→ **PROBLEM TO WORK ON**
From the very first line of the data to the line containing "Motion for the", retype everything exactly, leaving the pictures behind.

→ **INPUT**

+---+

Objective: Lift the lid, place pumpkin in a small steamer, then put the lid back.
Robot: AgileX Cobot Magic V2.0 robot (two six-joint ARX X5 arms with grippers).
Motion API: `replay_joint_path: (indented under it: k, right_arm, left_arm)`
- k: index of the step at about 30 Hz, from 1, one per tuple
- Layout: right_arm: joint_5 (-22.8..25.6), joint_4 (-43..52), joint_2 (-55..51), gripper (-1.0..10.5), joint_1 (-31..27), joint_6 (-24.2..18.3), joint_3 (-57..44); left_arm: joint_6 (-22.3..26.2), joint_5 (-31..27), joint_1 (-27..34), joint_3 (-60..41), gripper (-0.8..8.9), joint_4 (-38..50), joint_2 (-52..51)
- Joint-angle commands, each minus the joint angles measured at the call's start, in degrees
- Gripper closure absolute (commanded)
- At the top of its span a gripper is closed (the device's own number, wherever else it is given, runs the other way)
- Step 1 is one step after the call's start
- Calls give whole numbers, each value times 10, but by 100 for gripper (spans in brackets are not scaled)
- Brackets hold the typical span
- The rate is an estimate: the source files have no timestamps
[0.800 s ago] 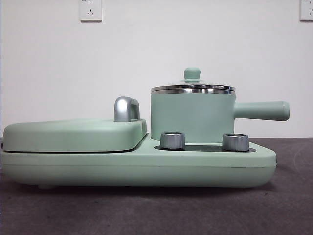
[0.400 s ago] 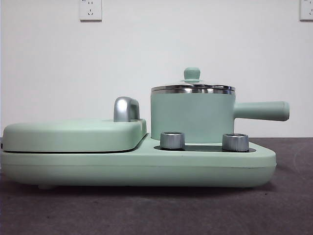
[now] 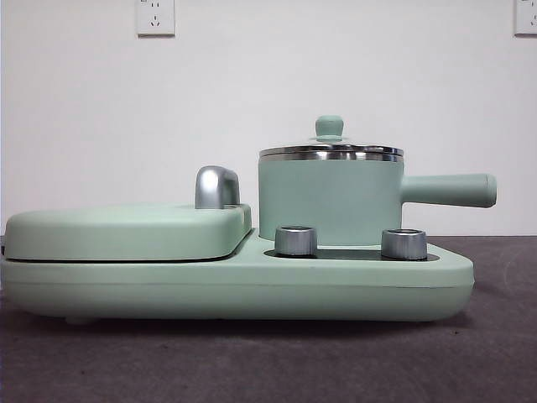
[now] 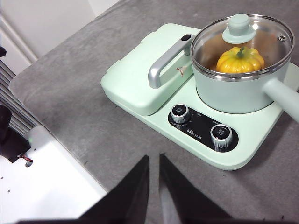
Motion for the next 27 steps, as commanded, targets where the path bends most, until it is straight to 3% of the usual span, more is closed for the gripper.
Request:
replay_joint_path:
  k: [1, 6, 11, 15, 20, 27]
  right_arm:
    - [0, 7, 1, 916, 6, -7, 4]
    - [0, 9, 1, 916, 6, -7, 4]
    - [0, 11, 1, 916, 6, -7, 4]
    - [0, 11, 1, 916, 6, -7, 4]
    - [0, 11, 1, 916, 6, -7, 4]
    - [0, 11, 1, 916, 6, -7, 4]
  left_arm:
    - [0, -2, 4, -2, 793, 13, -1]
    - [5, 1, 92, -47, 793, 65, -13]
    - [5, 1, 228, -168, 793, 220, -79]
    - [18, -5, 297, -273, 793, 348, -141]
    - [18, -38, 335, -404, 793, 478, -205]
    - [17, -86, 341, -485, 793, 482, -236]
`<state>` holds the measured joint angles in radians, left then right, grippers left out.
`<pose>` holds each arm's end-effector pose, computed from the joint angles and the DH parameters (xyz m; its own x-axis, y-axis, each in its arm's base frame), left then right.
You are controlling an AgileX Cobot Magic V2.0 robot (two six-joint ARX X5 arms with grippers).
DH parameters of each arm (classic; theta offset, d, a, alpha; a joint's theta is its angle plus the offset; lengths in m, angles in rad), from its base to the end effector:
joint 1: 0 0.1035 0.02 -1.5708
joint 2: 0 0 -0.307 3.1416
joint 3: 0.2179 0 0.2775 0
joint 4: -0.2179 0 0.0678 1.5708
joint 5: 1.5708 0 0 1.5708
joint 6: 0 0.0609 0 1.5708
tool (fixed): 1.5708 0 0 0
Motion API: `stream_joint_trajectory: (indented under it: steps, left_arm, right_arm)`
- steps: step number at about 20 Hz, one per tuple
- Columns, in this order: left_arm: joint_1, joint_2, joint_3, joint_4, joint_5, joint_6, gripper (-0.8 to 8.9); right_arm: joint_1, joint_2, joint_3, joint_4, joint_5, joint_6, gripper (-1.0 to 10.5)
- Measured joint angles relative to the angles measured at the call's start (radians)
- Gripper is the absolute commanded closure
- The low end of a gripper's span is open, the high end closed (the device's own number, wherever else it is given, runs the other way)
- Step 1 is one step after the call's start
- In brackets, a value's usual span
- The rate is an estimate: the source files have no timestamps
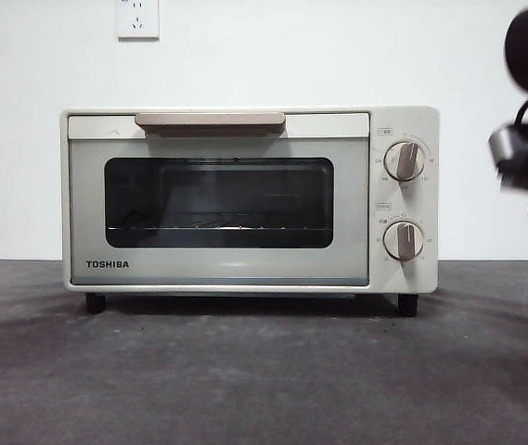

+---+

→ **ANSWER AREA**
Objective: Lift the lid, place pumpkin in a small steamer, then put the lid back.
Robot: AgileX Cobot Magic V2.0 robot (two six-joint ARX X5 arms with grippers).
Motion API: `replay_joint_path: (indented under it: k, right_arm, left_arm)`
- k: index of the step at about 30 Hz, from 1, one per tuple
- Layout: right_arm: joint_5 (-22.8..25.6), joint_4 (-43..52), joint_2 (-55..51), gripper (-1.0..10.5), joint_1 (-31..27), joint_6 (-24.2..18.3), joint_3 (-57..44); left_arm: joint_6 (-22.3..26.2), joint_5 (-31..27), joint_1 (-27..34), joint_3 (-60..41), gripper (-0.8..8.9), joint_4 (-38..50), joint_2 (-52..51)
- Joint-angle commands, each minus the joint angles measured at the call's start, in degrees
- Gripper closure absolute (commanded)
- At the top of its span a gripper is closed (the device's own number, wherever else it is given, runs the other way)
- Step 1 is one step after the call's start
- Calls give whole numbers, each value times 10, but by 100 for gripper (spans in brackets are not scaled)
- Brackets hold the typical span
- The rate is an estimate: the source files have no timestamps
[0.800 s ago] 
[0.400 s ago] 
[now] 
[now] 
Motion for the next 27 steps, as commanded, targets where the path bends most, until it is straight to 3% of the usual span, more is closed for the gripper.

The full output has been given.